Atlanta officials and local biking advocates point to a new study that indicates large-scale bike-sharing could be feasible here. City planners look to Decatur, the Beltline and in-town neighborhoods close to MARTA stations as fertile ground for bike-sharing. And it’s not just for the skinny-jeans set either.
Despite metro Atlanta’s car-centric reputation, bike advocates believe reduced gas costs, connections from buses and trains to jobs centers and the opportunity to burn a few calories while seeing the city on two wheels would prove appealing if bike-sharing goes mainstream.
“That’s kind of the beauty of it,” said Rebecca Serna, executive director of the Atlanta Bicycle Coalition, who helped organize the feasibility study. “The bikes are so accessible that it doesn’t appeal to only one demographic.”
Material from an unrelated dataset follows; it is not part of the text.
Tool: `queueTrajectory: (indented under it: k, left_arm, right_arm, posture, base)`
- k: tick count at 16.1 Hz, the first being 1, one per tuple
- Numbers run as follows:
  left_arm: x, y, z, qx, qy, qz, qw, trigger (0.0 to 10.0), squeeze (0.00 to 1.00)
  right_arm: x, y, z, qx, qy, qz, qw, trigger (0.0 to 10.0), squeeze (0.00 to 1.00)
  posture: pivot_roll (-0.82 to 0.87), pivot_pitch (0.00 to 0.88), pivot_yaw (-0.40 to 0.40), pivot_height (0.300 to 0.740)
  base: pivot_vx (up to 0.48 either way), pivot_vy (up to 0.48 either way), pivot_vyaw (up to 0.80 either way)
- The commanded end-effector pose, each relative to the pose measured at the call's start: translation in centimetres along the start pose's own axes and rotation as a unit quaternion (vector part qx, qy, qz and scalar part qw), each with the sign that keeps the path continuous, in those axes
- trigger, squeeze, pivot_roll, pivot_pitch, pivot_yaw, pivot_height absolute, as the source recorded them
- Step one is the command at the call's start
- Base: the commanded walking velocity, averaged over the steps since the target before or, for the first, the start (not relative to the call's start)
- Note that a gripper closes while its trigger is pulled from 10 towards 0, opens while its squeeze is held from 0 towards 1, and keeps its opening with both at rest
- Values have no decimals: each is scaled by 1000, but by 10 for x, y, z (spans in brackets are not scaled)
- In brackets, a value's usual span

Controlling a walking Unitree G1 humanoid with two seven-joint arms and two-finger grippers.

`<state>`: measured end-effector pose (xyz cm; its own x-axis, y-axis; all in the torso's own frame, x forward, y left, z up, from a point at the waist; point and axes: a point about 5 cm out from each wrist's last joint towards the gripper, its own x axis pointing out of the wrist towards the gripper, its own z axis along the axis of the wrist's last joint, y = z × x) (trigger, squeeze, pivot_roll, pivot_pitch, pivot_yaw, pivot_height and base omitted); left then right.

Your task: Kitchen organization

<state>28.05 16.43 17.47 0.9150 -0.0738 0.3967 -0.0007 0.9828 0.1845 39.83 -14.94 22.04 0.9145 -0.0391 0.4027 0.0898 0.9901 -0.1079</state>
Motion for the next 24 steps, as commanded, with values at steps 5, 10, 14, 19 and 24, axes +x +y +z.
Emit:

The challenge: There is no dedicated money stream for building a bike-sharing network in Atlanta. Federal grants aimed at congestion mitigation and air quality could be one option, but there’s no guarantee that money will be available. Organizers are pondering corporate sponsorships as one way to bridge the gap.
“Given where our peer cities are … we could easily fall behind some of our peer cities if we don’t move relatively quickly,” said Josh Mello, a transportation expert in the city’s planning department. “The more people travel and they experience bike-sharing systems around the world, they’re going to want to experience the same amenities.”
Kyle Azevedo was a graduate student at Georgia Tech when he and some buddies noticed the popularity of bike-sharing in Europe. They reasoned that a college campus presented the perfect demographic for a bike-sharing experiment, with a community of people who need to take short trips, run errands and get to class faster.
Azevedo helped establish ViaCycle, a bike-sharing company that now has about 40 bikes at Georgia Tech and recently passed the 1,000-trip-per-month mark. ViaCycle has also moved into George Mason University in northern Virginia.
“Bikes don’t have to be just something you ride as a kid,” Azevedo said. “They can be really useful, real affordable and they can make a difference.”
Bike-sharing technology generally requires users to pay with credit cards and bikes can be outfitted with GPS tracking devices to discourage theft. In Washington, those deterrents have kept the rare of bike theft below 1 percent.
Short trips of a half-hour are sometimes free if the bike is returned to a check-in station promptly. Fines for late returns can escalate. It’s like a library check-out, one expert explained. Some systems offer day passes and annual memberships.
Ambitious plans do not always pan out. A handful of bike-sharing services have closed in Europe and Latin America after jurisdictions decided they were not attracting enough riders.
In Chicago, a bike-sharing program that was supposed to offer 3,000 bikes at 300 stations this summer has been delayed until the spring. Investigators are looking into a rival bidder’s claim that the bid process was rigged in favor of an Oregon company that once hired a Chicago official as a consultant.
Bike-sharing is one of several ideas intended to make Atlanta more friendly to pedestrians and bikers. Key details have yet to come, including how much the program might cost and exactly how many bikes Atlanta could sustain . But the basic plan would be to start service in the core of the city, where there are a lot of tourism amenities, and extend out from there, Mello said.
Stephen Lucas commutes to a downtown advertising agency by bike every day. He said he believes bike-sharing could work well in Atlanta’s warm weather, but wondered about theft and safety.
“We’d need some real bike lanes installed in most of the city,” he said. “I think Atlanta would be ideal in many ways for bike-sharing. But to do that, we’d need to make the city more bike-friendly.”